→ The task: Check each line of the data, and copy those where "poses" appears.

→ Data:
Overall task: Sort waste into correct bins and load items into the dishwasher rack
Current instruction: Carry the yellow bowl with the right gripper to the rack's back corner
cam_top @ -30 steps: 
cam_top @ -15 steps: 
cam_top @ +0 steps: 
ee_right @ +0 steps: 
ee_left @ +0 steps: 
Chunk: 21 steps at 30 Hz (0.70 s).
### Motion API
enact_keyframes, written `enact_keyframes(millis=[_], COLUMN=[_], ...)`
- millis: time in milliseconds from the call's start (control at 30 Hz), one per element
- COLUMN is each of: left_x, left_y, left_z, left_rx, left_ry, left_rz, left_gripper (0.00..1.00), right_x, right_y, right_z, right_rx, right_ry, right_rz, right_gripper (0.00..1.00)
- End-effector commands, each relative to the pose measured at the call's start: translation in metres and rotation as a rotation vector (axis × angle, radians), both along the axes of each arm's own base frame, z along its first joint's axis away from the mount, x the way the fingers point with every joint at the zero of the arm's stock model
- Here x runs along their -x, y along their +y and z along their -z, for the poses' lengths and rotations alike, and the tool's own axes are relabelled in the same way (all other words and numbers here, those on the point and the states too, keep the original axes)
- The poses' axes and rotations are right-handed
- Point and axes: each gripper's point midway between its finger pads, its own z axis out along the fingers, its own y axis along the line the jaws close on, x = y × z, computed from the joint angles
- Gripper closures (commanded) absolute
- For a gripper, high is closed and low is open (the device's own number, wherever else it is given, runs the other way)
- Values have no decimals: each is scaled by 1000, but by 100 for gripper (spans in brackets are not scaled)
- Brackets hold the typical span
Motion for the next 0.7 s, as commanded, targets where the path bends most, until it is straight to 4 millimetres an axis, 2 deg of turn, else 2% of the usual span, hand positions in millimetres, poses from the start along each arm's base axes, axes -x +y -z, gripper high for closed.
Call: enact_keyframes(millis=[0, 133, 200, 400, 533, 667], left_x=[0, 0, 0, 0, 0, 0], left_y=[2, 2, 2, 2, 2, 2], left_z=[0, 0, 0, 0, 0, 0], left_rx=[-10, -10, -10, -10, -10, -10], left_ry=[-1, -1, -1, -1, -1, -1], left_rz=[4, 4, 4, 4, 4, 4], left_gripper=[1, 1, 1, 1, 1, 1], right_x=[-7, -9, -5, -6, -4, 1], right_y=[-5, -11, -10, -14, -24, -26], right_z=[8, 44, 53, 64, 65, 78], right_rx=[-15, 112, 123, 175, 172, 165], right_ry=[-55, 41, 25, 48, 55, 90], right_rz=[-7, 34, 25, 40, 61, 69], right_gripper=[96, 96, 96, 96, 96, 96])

→ Completed exercise:
- Here x runs along their -x, y along their +y and z along their -z, for the poses' lengths and rotations alike, and the tool's own axes are relabelled in the same way (all other words and numbers here, those on the point and the states too, keep the original axes)
- The poses' axes and rotations are right-handed
Motion for the next 0.7 s, as commanded, targets where the path bends most, until it is straight to 4 millimetres an axis, 2 deg of turn, else 2% of the usual span, hand positions in millimetres, poses from the start along each arm's base axes, axes -x +y -z, gripper high for closed.

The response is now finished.